4. When you feel secure in your understanding of your cycle, acquire sperm. Hopefully, you have found the source of your sperm while waiting the several months to figure out your cycle. Some sperm banks take quite a while to set up your account, so allow time for that and get it over with before you are ready to inseminate. My sperm bank takes two days to ship the baby juice from the time you order it. If you are using a known donor, let him know you’ll be needing his services soon.
4a. Inseminate when you get your first positive OPK, and again 8-10 hours later. The idea is that you should ovulate within 36 hours of the positive OPK. The frozen sperm lasts up to 24 hours. The fresh should last several days. So if you insem twice in the first ten hours, you’ll probably have sperm in you when the follicle releases the egg. If you don’t feel absolutely sure about that, you could extend it to 15 or 20 hours after, to make a bigger window of sperm. Window of sperm. Ha.
5. Set up a tray with paper towels, your thermos, and your syringe, and possibly a glass of water or green tea on it. Stack up some pillows near the center of your bed. Cover it with a towel.
The next few steps are for use with frozen sperm. Skip them if you have fresh stuff.
6. Heat some water to the exact temperature for thawing the sperm. (I believe it is 35 degrees Celcius, but check somewhere else… our sperm bank sent a paper with the temperature on it.) Measure the temp with your meat thermometer. Pour the heated water into the good thermos. Put a lid on it.

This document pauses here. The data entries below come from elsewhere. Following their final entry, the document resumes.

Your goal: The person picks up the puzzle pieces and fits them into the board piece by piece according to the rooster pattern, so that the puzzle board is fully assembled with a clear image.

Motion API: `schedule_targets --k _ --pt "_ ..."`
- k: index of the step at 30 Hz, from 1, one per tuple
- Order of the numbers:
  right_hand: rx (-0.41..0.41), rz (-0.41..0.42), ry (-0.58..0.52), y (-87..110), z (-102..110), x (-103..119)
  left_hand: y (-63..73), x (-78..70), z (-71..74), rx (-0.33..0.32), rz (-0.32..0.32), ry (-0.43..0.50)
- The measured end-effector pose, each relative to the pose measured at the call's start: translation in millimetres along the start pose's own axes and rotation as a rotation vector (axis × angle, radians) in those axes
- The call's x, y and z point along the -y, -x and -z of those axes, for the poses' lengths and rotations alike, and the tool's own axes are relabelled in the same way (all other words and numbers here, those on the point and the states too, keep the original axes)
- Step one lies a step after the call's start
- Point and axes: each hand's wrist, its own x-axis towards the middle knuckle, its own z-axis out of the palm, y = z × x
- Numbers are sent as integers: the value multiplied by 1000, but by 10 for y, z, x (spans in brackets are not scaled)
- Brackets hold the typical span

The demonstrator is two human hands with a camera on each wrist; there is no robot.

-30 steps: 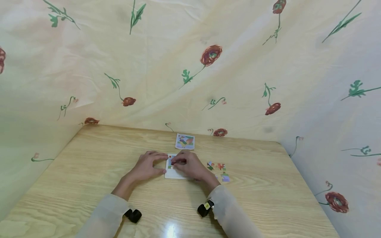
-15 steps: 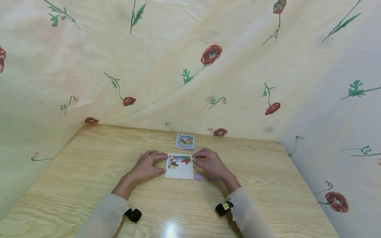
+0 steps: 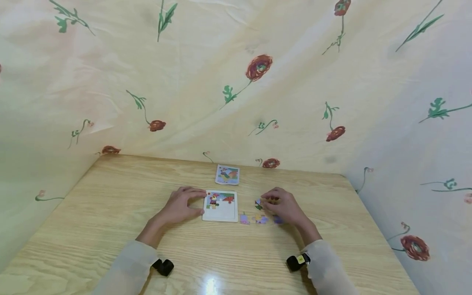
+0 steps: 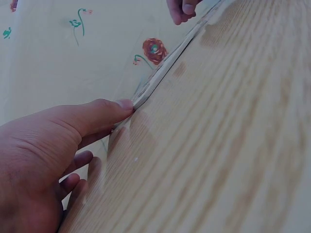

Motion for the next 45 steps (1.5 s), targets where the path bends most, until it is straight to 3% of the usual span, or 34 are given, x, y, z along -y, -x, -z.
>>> schedule_targets --k 4,15,45 --pt "29 -28 23 21 8 -40 5 8 0 -3 -7 -2" --pt "59 -2 57 15 -20 -64 1 2 0 -3 -7 -12" --pt "42 6 80 -35 -23 -80 14 -35 16 6 7 -4"
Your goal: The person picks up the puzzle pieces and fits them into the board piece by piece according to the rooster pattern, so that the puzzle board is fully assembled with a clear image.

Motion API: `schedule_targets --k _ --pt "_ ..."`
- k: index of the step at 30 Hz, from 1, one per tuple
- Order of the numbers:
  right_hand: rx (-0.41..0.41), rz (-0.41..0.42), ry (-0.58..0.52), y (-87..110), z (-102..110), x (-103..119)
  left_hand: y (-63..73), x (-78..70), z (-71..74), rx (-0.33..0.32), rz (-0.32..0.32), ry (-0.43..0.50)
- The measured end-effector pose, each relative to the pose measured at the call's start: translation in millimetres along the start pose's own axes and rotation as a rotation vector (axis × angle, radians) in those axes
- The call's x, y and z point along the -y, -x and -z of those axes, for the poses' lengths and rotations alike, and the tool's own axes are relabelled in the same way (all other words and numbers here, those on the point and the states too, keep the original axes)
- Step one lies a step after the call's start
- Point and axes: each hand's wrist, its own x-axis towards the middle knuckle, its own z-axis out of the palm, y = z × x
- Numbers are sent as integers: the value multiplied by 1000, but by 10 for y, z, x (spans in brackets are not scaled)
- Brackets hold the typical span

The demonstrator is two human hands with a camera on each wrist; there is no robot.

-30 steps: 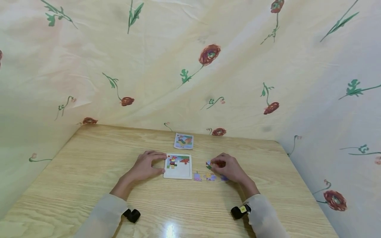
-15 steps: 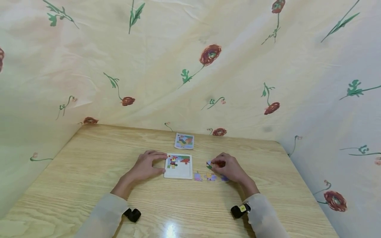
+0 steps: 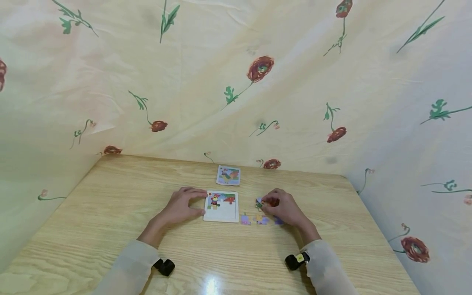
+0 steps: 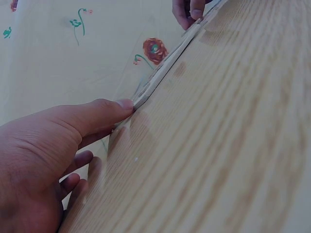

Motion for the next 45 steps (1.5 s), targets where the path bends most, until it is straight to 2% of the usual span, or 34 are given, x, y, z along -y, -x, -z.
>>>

7. Take the sperm out of the liquid nitrogen tank. Put on your cheap sunglasses and your ski gloves first. Put the sperm vial into the heated thermos (keep it closed!) And let thaw for 10-15 minutes.
8. Snuggle with your honey or your teddy bear. Get yourself prepped for the insemination… as though you were having sex (or have sex… whichever you can.)
9. Once the thawing time is up, get the medicine syringe and extract the droplet of sperm from the teeny-tiny vial. I suggest you practice this beforehand with some other, far-less expensive liquid.
Ok, you can start reading again if you have fresh sperm. Put the fresh sperm into the syringe.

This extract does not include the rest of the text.